VERJAARDAG VAN ZUS

Zus was laatst jarig.

Na haar gefeliciteerd te hebben werd ik op gepaste afstand naast een mager heertje gezet met aan zijn voet een wit bedoeld hondje van een onduidelijk ras dat nodig eens in bad moest. ”Pfff… wat een hitte,” zei het heertje, ”maar je zus woont hier mooi. Ik woon ook mooi hoor, maar ik heb geen tuin. Wel een balkon met uitzicht op een winkelcentrum. Ach, je kan niet alles hebben.

Links naast me zat een kathedraal van een vrouw met een vlezig gezicht nauwlettend een stel kinderen in de gaten te houden. Het moet de oma zijn gezien haar onuitputtelijke bemoeizucht. ”Remy, geef eens terug aan je zusje! Nee, dat is niet leuk hoor, Jetje had het badeendje het eerst. En trek niet steeds haar broekje naar beneden, dat is niet netjes!”

Zus was inmiddels naar buiten gekomen met de zelfgebakken taart. ”Wie lust er een stukje?” vroeg ze lachend, ”niet allemaal tegelijk.”

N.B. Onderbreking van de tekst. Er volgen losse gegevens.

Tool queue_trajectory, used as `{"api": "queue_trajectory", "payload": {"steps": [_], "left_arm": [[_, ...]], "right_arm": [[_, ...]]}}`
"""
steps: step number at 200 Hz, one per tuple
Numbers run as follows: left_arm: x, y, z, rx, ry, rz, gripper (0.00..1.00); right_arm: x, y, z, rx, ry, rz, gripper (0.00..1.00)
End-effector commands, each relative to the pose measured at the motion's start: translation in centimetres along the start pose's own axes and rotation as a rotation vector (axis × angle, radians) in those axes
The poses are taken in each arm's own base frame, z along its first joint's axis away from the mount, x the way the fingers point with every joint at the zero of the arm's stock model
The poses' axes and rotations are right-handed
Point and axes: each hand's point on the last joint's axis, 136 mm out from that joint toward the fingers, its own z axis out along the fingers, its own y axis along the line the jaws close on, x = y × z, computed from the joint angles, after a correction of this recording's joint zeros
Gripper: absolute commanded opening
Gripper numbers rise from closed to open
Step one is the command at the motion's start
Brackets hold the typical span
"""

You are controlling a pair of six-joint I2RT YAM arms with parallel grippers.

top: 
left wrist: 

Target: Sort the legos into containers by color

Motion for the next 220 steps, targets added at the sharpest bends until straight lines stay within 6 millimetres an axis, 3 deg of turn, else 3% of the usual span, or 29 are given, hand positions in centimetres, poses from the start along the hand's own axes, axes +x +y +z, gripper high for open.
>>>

”Nou, dat sla ik niet af,” riep de oma gulzig, ”vandaag maar eens niet Sonja Bakkeren.”

Gebiologeerd keek ik hoe ze even later de lekkernij naar binnen werkte, als een haai die haar prooi gedachteloos verslindt .

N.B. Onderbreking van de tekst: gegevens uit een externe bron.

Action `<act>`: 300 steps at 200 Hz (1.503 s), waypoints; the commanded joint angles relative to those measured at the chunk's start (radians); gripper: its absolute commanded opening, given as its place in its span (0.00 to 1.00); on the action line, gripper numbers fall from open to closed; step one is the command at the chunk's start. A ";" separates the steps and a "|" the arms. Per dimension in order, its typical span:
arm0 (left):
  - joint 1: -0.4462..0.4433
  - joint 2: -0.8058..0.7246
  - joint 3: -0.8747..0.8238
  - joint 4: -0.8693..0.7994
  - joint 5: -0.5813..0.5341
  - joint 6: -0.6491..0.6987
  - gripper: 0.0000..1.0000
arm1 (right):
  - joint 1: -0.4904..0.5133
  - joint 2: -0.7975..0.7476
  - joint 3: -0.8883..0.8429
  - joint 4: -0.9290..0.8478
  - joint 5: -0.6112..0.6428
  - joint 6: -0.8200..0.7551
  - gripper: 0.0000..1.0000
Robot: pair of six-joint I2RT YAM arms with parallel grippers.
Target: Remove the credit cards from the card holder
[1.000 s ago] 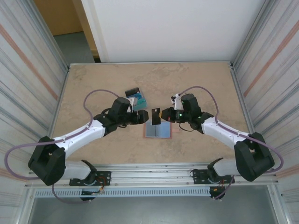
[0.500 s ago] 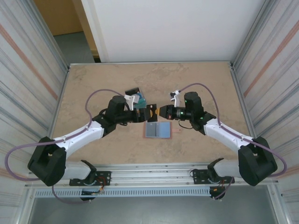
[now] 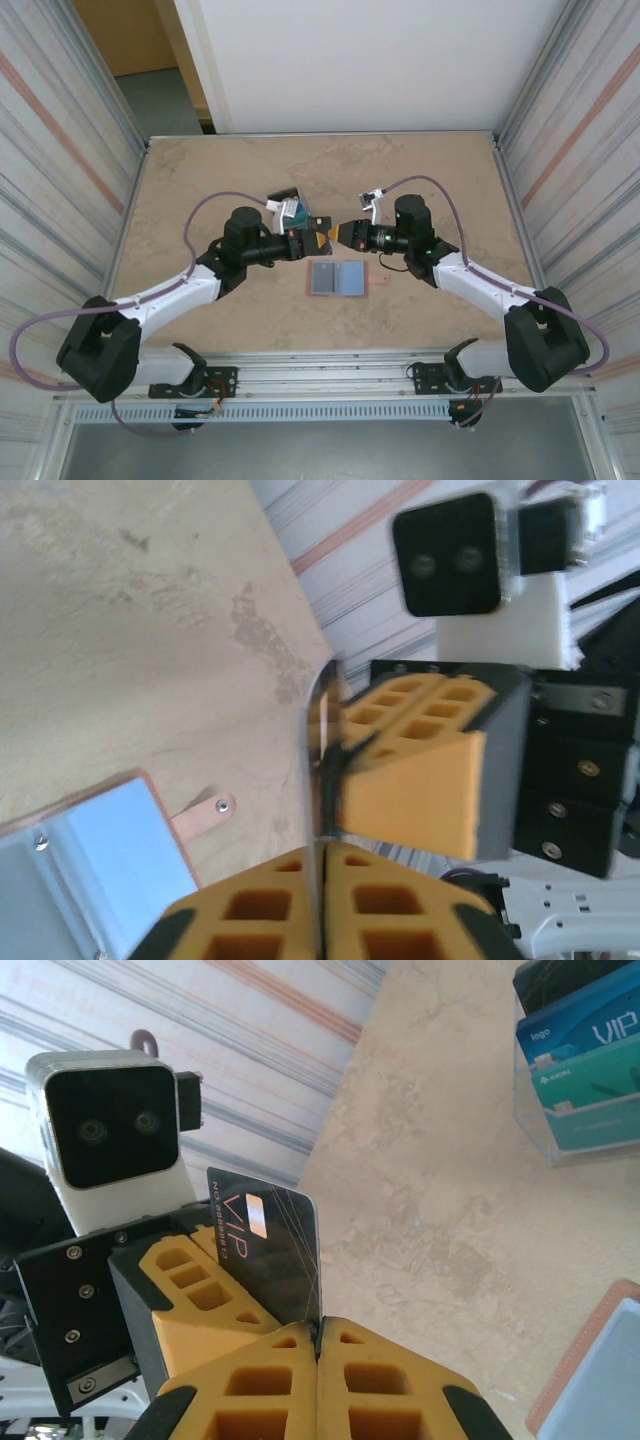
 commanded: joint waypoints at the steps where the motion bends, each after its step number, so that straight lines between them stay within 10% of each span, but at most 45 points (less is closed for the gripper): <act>1: 0.003 -0.021 -0.018 0.043 -0.005 -0.024 0.00 | 0.019 -0.010 -0.001 0.065 -0.011 0.021 0.07; 86: 0.003 -0.178 -0.050 0.053 -0.221 -0.012 0.00 | 0.080 -0.173 -0.140 0.143 0.302 0.014 0.55; 238: 0.009 -0.267 -0.084 0.223 -0.309 -0.042 0.00 | 0.206 0.080 -0.009 0.573 0.260 0.087 0.48; 300: 0.009 -0.239 -0.076 0.246 -0.255 -0.070 0.00 | 0.196 0.080 0.002 0.583 0.256 0.081 0.19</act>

”Zelfs met dit warme weer heb ik het koud” vervolgde het magere heertje. ”Ik ben getest op corona maar ben gelukkig negatief bevonden.”

Ik knikte maar eens, en keek naar het hondje dat aan zijn voeten lag. Het was een lelijk mormel met een opgetrokken bovenlip waardoor hij er onvoorspelbaar uitzag. Het leek of hij in een constante staat van grommen verkeerde, maar het geluid ontbrak. Hij keek lodderig en moe uit de trouwe oogjes en liet af en toe een kort jankje horen. Dit alles bij elkaar zorgde ervoor dat hij een vreemde tegenstrijdige indruk maakte die aandoenlijk was.

Schuin tegenover me zat een vrouw van een jaar of dertig ontzettend mooi te wezen. Mannen noemen dit type vrouw een stoot of een stuk. Ze hebben er thuis een maand ruzie voor over om zich een etmaal aan zo’n vrouw te kunnen laven. De gordijnen dicht en de telefoon uit. Er worden beloftes gemaakt die, zodra de gordijnen weer open zijn, nooit nagekomen worden. Het is een mooie illusie maar pijnlijk voor degene die het niet als spel maar als realiteit beleefd. Echter, een man wil wel eens iets anders dan een breiende vrouw en het staren naar geraniums die bovendien stinken.

”Ohh, kijk nou, Remy heeft niet alleen het badeendje teruggegeven aan Jetje maar ze mag nu ook met zijn bal spelen,” sprak de gulzige oma vertederd. Om even later als door een adder gebeten uit te roepen: ”Nee, nee, dat is nou weer niet leuk, Remy, Jetje was het eerst op de glijbaan!”

”Ik had een leuke vrouw, één uit duizenden, ”vervolgde het heertje. Na 40 jaar huwelijk hebben veel echtelieden het wel gezien. Wij niet, we hadden nog iedere dag schik. Het hondje heeft ook verdriet van haar overlijden gehad. Twee dagen later kreeg ie een beroerte. Daar heeft hij dat opgetrokken bovenlipje aan overgehouden.”

”Zo, eindelijk is de koffie doorgelopen, iedereen lust wel een bakkie neem ik aan?” vroeg zus die met zwierende pas naar buiten kwam lopen. ”En voor wie er nog taart wil, er is genoeg.” Iedereen weigerde beleefd, maar de gulzige oma riep: ”Ik wel, Sonja Bakker ken vandaag de pot op!”

Na de koffie voor iedereen neergezet te hebben ging zus naar binnen om het stuk taart te halen dat even later voor de gulzige oma werd neergezet. Deze nam een aanloop om het in haar mond te proppen, maar in de haast ging het mis. De taart viel op de grond, precies voor het hondje. Die begon luid kermend van genot aan zijn feestmaal.

”SHIT,” riep de oma.

”Oohhh..dat is niet een netjes woord,” riep kleine Jetje die verschrikt van haar spel opkeek.